Items from a dataset
----------------------------------------

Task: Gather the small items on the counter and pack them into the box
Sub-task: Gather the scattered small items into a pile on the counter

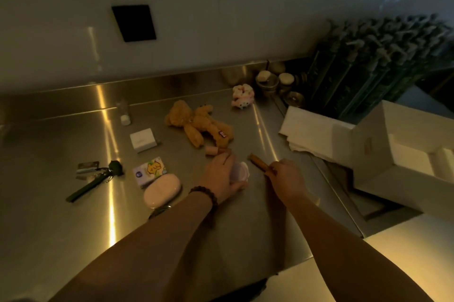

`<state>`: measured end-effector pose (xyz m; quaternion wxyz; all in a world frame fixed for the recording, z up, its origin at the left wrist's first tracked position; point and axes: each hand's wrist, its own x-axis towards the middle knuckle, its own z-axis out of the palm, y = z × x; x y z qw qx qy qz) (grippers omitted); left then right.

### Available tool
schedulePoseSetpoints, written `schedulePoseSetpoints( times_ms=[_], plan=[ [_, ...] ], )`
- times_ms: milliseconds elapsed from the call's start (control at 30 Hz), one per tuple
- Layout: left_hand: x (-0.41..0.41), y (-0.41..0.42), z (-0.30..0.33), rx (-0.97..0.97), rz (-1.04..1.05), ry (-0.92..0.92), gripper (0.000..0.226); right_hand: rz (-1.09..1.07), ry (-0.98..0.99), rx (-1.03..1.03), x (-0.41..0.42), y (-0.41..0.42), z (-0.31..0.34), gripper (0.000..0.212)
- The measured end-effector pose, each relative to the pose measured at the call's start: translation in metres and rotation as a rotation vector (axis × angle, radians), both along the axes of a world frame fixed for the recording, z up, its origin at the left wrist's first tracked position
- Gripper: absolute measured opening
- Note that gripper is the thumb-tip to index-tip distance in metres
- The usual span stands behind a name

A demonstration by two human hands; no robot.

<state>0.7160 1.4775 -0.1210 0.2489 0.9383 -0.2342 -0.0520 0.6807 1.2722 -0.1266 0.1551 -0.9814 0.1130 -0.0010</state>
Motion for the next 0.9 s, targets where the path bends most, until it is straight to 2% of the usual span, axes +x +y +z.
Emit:
schedulePoseSetpoints(
  times_ms=[133,233,333,467,533,667,833,900],
  plan=[
    [0.022,0.036,0.019,-0.003,0.129,-0.119,0.094,-0.021,-0.125,0.061,0.02,0.023,0.02,0.044],
    [0.043,0.07,0.029,0.072,0.235,-0.181,0.101,0.086,-0.134,0.091,0.056,0.057,0.038,0.05],
    [0.061,0.097,0.029,0.143,0.314,-0.15,0.112,0.209,-0.094,0.178,0.093,0.094,0.046,0.051],
    [0.074,0.124,0.02,0.244,0.397,-0.079,0.117,0.271,0.059,0.153,0.128,0.121,0.039,0.068],
    [0.081,0.137,0.018,0.245,0.435,-0.058,0.117,0.291,0.066,0.161,0.143,0.127,0.03,0.073],
    [0.103,0.159,0.017,0.207,0.501,-0.037,0.101,0.321,0.016,0.221,0.166,0.136,0.012,0.068],
    [0.121,0.171,0.006,0.103,0.523,0.112,0.057,0.326,0.021,0.254,0.173,0.137,0.002,0.074],
    [0.123,0.174,0.005,0.149,0.532,0.096,0.051,0.315,-0.038,0.26,0.174,0.136,0.004,0.061]
  ],
)
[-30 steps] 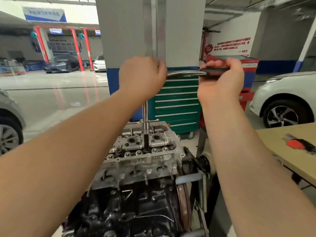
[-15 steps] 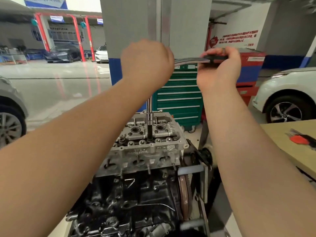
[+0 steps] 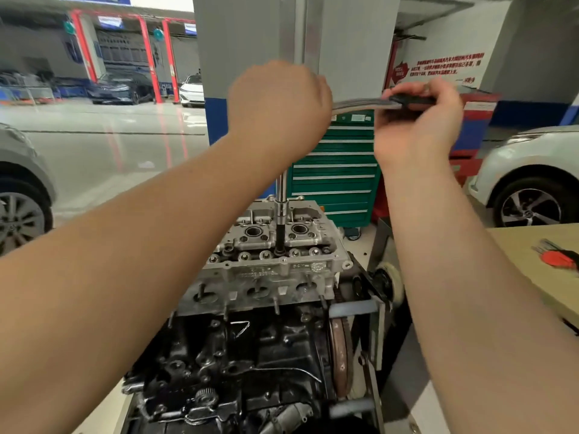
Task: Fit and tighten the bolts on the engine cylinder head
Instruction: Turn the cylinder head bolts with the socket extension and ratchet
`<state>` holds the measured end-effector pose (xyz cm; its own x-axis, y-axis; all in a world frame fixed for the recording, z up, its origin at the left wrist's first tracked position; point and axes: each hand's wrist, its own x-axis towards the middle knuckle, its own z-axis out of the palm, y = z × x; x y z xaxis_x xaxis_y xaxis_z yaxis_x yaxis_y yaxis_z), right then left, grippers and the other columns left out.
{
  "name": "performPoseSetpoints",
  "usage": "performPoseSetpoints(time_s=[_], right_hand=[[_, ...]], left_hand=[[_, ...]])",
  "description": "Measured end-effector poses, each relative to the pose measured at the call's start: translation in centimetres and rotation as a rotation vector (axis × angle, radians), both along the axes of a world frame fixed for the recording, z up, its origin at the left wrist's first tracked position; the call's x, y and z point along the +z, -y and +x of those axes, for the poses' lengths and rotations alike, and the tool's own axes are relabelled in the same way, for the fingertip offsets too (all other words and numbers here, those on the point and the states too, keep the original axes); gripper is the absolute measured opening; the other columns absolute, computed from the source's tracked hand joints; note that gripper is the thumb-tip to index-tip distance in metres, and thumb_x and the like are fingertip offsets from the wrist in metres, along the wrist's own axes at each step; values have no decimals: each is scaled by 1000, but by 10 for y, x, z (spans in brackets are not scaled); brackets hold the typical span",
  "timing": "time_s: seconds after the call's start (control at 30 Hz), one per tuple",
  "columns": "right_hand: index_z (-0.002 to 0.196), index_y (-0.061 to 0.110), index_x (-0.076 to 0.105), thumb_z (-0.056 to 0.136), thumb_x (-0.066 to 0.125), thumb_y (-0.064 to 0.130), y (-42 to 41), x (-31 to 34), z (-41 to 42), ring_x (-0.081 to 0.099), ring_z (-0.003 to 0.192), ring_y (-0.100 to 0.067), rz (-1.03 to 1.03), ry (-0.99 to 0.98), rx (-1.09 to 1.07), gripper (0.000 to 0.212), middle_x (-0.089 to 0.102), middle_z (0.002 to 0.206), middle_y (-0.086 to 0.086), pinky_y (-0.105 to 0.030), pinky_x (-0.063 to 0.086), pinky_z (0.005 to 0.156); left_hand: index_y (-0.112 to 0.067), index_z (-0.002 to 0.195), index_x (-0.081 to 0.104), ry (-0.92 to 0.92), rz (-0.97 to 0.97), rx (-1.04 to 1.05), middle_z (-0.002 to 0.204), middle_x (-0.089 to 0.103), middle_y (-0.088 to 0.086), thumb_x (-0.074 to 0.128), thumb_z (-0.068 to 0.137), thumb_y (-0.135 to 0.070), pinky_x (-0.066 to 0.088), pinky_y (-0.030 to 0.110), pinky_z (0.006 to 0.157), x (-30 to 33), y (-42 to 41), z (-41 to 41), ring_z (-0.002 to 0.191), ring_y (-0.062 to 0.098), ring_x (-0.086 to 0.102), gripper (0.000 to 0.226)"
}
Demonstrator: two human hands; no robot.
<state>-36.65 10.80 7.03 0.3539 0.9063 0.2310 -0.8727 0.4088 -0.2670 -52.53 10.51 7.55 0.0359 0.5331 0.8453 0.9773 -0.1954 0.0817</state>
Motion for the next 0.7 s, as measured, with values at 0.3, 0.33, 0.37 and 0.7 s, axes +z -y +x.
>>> performPoseSetpoints(time_s=[0.3,0.33,0.37,0.7], right_hand=[[113,-18,49,87,69,-4,78,-40,-4,74,77,-24,56,179,-303,35,69,82,-21,-34,62,72],[108,-15,50,88,68,-5,78,-42,-3,73,69,-19,-3,202,-337,28,69,76,-18,-27,60,65],[107,-10,50,88,66,-5,76,-40,-4,70,68,-21,2,196,-330,25,65,77,-19,-27,59,64],[90,6,53,96,56,2,8,-4,2,58,65,-24,-1,29,25,8,57,75,-12,-38,58,77]], left_hand=[[-1,71,71,307,-266,-754,53,63,-2,50,108,-26,49,26,59,0,-12,-9,54,16,62,48],[-1,72,72,285,-214,-747,53,63,-2,50,108,-27,49,27,60,-2,-10,-7,54,15,61,50],[-2,71,72,256,-159,-706,56,64,0,49,107,-29,49,31,61,-4,-9,-7,56,17,63,51],[-16,57,43,7,-50,-53,55,41,6,40,105,-30,22,34,50,5,-19,2,49,23,36,50]])
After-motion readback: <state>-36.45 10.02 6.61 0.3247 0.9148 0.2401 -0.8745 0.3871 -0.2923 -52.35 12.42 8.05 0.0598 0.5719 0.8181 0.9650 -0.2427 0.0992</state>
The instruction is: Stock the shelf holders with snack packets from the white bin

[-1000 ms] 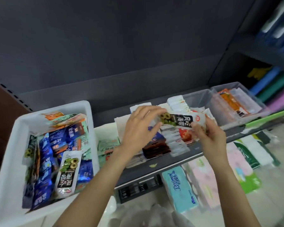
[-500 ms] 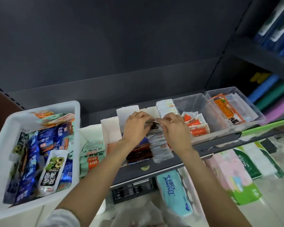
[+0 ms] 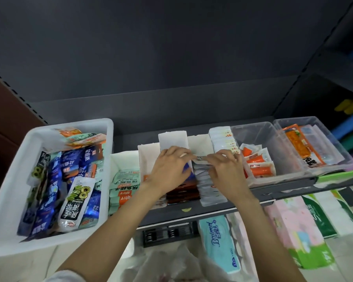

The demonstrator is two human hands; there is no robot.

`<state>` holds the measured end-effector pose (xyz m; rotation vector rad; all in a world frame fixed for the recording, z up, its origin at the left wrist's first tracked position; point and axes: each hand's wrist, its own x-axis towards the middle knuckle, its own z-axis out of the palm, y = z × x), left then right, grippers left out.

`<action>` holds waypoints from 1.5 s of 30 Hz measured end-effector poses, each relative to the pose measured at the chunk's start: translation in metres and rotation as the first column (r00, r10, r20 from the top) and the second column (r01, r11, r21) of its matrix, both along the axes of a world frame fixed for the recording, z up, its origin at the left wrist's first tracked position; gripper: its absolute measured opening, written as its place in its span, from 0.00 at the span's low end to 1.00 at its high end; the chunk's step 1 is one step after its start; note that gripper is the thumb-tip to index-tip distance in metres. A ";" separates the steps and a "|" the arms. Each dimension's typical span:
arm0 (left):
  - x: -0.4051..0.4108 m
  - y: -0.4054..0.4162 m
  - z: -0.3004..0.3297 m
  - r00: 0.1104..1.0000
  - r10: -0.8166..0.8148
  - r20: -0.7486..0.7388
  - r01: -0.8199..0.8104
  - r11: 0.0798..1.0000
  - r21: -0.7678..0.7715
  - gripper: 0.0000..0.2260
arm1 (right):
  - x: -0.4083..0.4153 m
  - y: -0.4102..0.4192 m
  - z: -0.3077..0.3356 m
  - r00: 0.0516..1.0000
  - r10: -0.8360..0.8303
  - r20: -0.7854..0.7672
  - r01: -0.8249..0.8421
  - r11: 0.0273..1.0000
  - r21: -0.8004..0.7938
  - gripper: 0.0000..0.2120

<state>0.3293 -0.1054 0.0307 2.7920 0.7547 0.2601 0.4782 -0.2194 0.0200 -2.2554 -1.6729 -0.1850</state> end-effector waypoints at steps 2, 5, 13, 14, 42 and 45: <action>-0.025 0.003 0.008 0.975 0.093 0.203 -0.089 0.996 -0.025 0.14 | -0.014 -0.001 0.011 0.979 -0.025 -0.202 0.058 0.986 0.159 0.14; -0.078 0.009 0.014 0.876 0.271 0.398 -0.273 0.960 -0.054 0.13 | -0.049 0.008 0.035 0.881 0.055 -0.470 0.078 0.963 0.258 0.13; -0.244 0.051 -0.022 0.653 0.755 0.060 -0.753 0.656 -0.056 0.12 | -0.186 0.086 0.040 0.717 0.397 -0.574 -0.409 0.905 0.115 0.13; -0.259 0.058 -0.029 0.658 0.753 0.002 -0.753 0.658 -0.014 0.14 | -0.206 0.099 0.033 0.715 0.412 -0.564 -0.449 0.890 0.081 0.14; -0.309 0.079 0.008 0.569 0.767 0.296 -0.094 0.419 -0.903 0.15 | -0.269 0.140 0.051 0.380 0.108 -0.919 -0.108 0.992 0.072 0.04; -0.279 0.072 0.025 0.590 0.741 0.320 0.027 0.378 -0.925 0.19 | -0.262 0.127 0.047 0.068 0.021 -0.997 0.003 1.000 0.021 0.08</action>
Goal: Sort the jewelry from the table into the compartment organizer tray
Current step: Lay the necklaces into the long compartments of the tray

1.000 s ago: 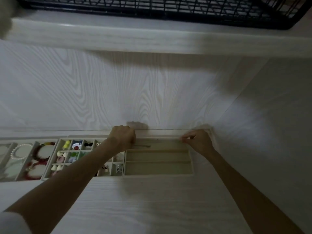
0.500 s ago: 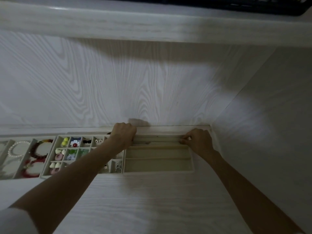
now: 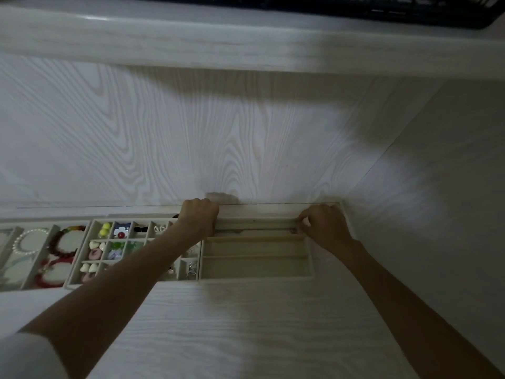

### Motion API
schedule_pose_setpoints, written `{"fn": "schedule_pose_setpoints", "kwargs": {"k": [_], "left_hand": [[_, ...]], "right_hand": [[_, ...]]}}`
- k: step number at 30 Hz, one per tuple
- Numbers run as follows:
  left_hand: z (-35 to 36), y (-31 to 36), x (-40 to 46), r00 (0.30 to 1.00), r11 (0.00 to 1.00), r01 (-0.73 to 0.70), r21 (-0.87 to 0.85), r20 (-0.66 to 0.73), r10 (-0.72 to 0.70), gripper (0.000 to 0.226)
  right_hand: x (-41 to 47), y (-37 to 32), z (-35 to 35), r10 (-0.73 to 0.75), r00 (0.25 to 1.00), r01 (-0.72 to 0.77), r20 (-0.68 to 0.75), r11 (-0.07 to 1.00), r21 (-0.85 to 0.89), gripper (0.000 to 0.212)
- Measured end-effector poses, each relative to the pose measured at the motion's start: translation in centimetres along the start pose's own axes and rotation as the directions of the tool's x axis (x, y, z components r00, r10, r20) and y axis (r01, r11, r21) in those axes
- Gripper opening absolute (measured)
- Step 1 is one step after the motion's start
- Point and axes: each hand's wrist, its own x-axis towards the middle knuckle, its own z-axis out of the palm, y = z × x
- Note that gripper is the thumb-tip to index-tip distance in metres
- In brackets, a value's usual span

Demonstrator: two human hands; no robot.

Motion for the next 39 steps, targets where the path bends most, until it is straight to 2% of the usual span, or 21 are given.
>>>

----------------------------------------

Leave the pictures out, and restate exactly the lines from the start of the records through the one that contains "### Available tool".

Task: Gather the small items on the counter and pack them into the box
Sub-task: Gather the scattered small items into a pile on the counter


`<state>`: measured end-effector pose (xyz m; quaternion wxyz; all in a world frame fixed for the recording, z up, its origin at the left wrist's first tracked position; point and axes: each hand's wrist, its own x-axis towards the middle knuckle, its own z-axis out of the palm, y = z × x; x y z qw qx qy qz) (grippers omitted); left then right.

### Available tool

This exercise is finished.